Sinung juga menyebut, hak untuk menyampaikan pendapat secara bebas di muka umum, dilindungi oleh peraturan perundang-undangan yang berlaku.
Peraturan yang ia maksudkan adalah UUD 1945, UU No. 9 Tahun 1998 dan Instrumen HAM Internasional yang sudah diratifikasi oleh Pemerintah Indonesia.
“Hak berpendapat di muka umum dijamin dan dilindungi konstitusi kita”, jelas Sinung.
Sinung menambahkan AMAN yang tergabung dalam Koalisi Advokasi Poco Leok, telah mengutus tim lawyer untuk mendampingi warga dalam proses hukum yang sedang berjalan.
“Yang pastinya, kami siap mendampingi masyarakat Poco Leok dalam proses hukum yang saat ini sedang berproses di Polres Manggarai”, tambahnya.
Sinung juga mendesak Polres Manggarai untuk mendapatkan kejelasan terkait dengan tindakan aksi yang menyebabkan kerusakan gerbang kantor Bupati Manggarai.

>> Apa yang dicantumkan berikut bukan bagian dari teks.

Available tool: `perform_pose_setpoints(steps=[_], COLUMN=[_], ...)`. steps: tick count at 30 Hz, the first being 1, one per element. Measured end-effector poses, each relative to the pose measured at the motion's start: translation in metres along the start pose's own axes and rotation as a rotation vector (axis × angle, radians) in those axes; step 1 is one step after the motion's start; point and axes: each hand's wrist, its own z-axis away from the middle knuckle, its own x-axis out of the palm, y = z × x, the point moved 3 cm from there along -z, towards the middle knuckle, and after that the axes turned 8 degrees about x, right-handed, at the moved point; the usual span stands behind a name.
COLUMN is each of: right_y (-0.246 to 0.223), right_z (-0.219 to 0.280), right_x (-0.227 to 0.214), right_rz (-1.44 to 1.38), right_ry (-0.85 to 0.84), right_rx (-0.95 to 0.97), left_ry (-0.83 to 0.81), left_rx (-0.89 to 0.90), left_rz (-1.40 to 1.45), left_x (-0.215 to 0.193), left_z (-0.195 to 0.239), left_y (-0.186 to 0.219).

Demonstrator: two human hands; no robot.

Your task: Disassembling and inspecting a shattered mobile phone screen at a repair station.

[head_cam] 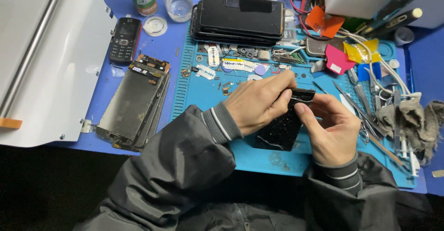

“Apakah perusakan itu dilakukan oleh warga aliansi atau petugas kemanan yang mengkawal aksi?”, tanya Sinung.
Sinung mengaku, memiliki dan telah mengamati rekaman video mengenai situasi dan kondisi pada saat aksi berlangsung.
Dalam video tersebut, terang Sinung, gerbang jatuh ke arah peserta aksi yang diakibatkan oleh dorongan yang kuat dari polisi dan pol-PP.
“Pihak kemananan yang mendorong dengan kuat sehingga gerbang jatuh ke peserta aksi”, terangnya.
Hal yang sama juga diungkapkan oleh salah satu kuasa hukum, Judianto Simanjuntak.
Ia mendesak Polres Manggarai untuk menghentikan segala bentuk pemanggilan dan pemeriksaan terhadap Pemuda Poco Leok dan juga peserta aksi yang lainnya.
Desakan tersebut ia sampaikan setelah mengamati video yang beredar, robohnya gerbang kantor bupati yang justru ke arah peserta aksi bukan ke petugas kemananan.
“Ini menunjukan bahwa petugas yang mendorong dengan kuat, sehingga gerbang tersebut roboh”, jelas Judianto.
Judianto menambahkan bahwa robohnya pintu gerbang tersebut adalah sebuah skenario dan rekayasa dari anggota Kepolisian dan Satpol PP yang mengkawal jalannya aksi.
Ia dan timnya mengaku akan mengkawal proses ini dengan baik, supaya tidak terjadi upaya kriminalisasi dan tindakan yang melanggar prinsip-prinsip hukum.
“Harusnya yang dipanggil dan diperiksa adalah anggota Polisi dan Satpol PP, karena mereka yang mendorong pintu gerbang ke arah peserta aksi dan menyebabkan pintu gerbang tersebut roboh”, sambungnya.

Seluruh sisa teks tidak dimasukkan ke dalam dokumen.